2020-06-25	Check if there is enough available in selected build directory	Pedram Ashofteh Ardakani	-2/+45
	Until now, Maneage would accept the given build directory, regardless of the free memory available there. This could cause confusing situations for new users who don't know about the minimum storage requirement. With this commit, after all other checks on the given build directory are completed, the configure script will check the available space and warns the user if there is less than almost 5GB free space available in the build directory (with a 5 second delay). It won't cause a crash because some projects may require roughly smaller than this space (the default only needs roughly 2GB). But we also don't want the host's partition to get too close to being full, causing them problems elsewhere. We can change the behavior as desired in future commits.

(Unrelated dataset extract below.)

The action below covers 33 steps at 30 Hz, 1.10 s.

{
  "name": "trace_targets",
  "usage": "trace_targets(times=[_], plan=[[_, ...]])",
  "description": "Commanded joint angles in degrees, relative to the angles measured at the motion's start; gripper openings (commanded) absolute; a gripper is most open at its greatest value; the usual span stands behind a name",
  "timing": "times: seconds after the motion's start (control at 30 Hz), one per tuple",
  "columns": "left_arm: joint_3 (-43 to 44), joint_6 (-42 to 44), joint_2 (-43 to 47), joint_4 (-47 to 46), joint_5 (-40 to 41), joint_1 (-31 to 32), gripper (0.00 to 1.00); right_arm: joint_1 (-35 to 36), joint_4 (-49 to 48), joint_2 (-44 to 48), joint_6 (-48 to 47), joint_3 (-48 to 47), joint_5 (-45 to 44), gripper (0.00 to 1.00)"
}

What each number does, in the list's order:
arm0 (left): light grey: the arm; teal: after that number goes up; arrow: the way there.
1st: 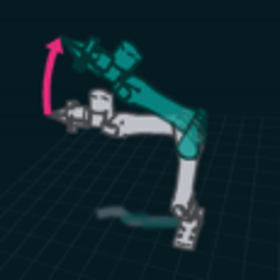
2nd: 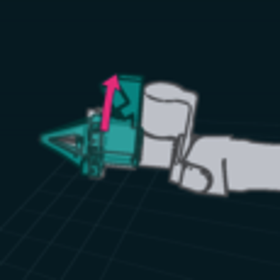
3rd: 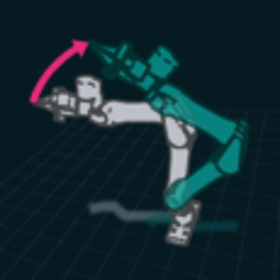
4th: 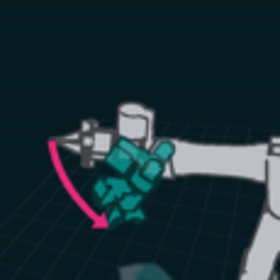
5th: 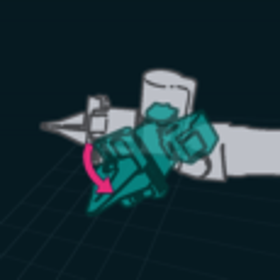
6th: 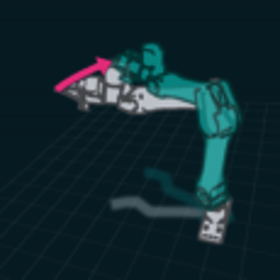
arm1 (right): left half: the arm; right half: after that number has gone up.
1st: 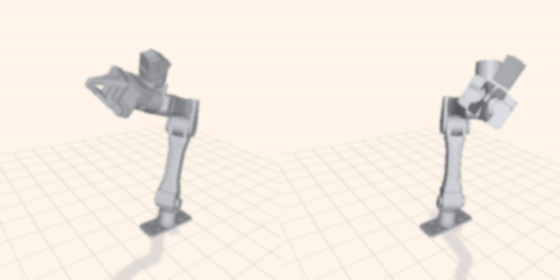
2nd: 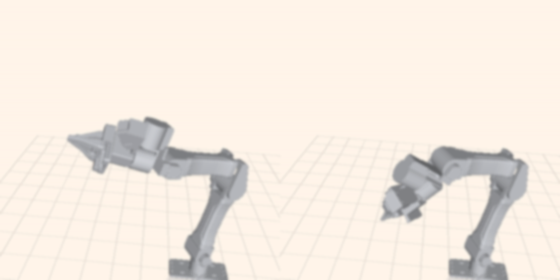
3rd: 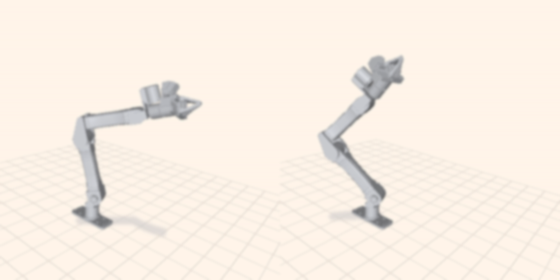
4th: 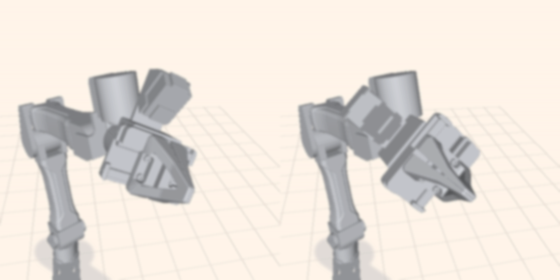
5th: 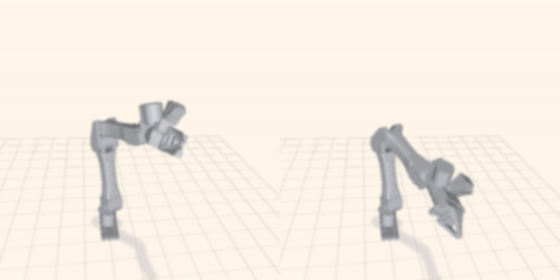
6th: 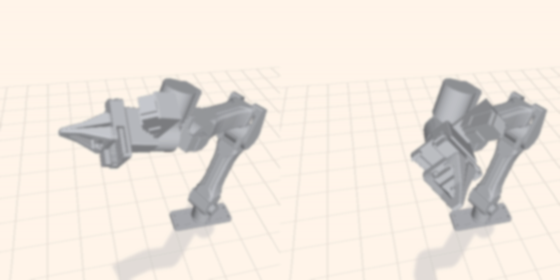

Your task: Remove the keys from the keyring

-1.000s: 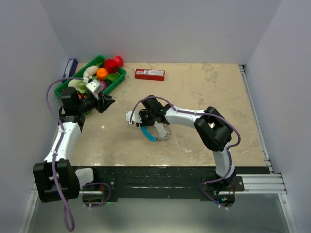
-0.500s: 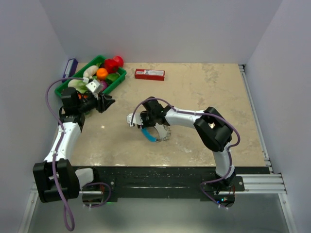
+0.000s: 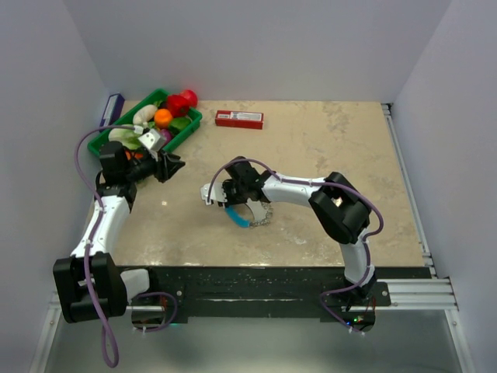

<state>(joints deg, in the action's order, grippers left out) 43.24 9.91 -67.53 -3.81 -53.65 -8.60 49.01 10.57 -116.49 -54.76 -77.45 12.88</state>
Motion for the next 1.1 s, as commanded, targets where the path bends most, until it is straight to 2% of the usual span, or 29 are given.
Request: trace_targets(times=[0.0,0.23,0.67,0.93,1.07], plan=[[-0.44,-0.86,-0.06,-2.69,-1.20,-0.45,0.34,0.38,-0.73,1.70,-0.34,-2.18,-0.67,0.26],[-0.44,-0.95,-0.41,-3.04,-1.46,-0.54,0.34,0.64,0.51,1.17,-0.17,-3.76,-0.23,0.18],[-0.44,-1.03,-0.50,-2.87,-1.72,-0.45,0.34,1.61,0.42,-0.67,-0.70,-3.59,-1.54,0.18],[-0.44,-1.04,-0.41,-2.69,-2.07,-0.54,0.34,1.96,-0.90,-1.37,-0.61,-3.23,-3.39,0.14],[-0.53,-1.12,-0.50,-2.87,-2.16,-0.45,0.34,1.96,-1.34,-1.55,-0.34,-3.23,-4.18,0.00]])
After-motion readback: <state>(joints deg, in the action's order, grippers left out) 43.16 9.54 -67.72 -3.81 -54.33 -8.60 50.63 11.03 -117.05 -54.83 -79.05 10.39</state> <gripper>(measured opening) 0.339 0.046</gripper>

2020-06-19	Removing preparation-done.mk when cleaning by ./project make clean	Raul Infante-Sainz	-0/+1
	Until this commit, the file `BDIR/software/preparation-done.mk' were not removed when cleaning the project with `./project make clean'. This file is generated in the preparation of the data during the analysis step. However, the cleaning is expected to remove anything generated in the analysis process! Step by step, with the commands: ./project make ---> Will make the preparation and analysis ./project make clean ---> Will remove all analysis outputs (but not `preparation-done.mk') ./project make ---> Won't do the preparation, only analysis! However, in the last step it should do the preparation again, because the input data could have change for any reason. With this commit, the file `BDIR/software/preparation-done.mk' is removed when cleaning the project, and consequently, in the analysis step the input data is prepared.
2020-06-18	Fixed small bug that was introduced four commits ago	Raul Infante-Sainz	-4/+4
	In Commit 105467fe6402 (Software tarballs are downloaded even if not built), we introduced tests to download the tarballs of software even if they don't need to be built on the respective host. However some small typos in the checks existed that could cause a crash on macOS. In particular in the building of PatchELF and libbsd we had forgot to add the necessary 'x' before the 'yes' in the conditional to check if a we are on macOS or not. With this commit these two checks have been corrected. Also, in the building of 'isl' and 'mpc', we now check for 'host_cc' (signifying that the user wants to use their host C compiler for the high-level step) instead of 'on_mac_os'. The reason is that even on non-macOS systems, a user may not want to build the C compiler from scratch and use the '--host-cc' option. In such cases, they don't need to compile 'isl' and 'mpc'.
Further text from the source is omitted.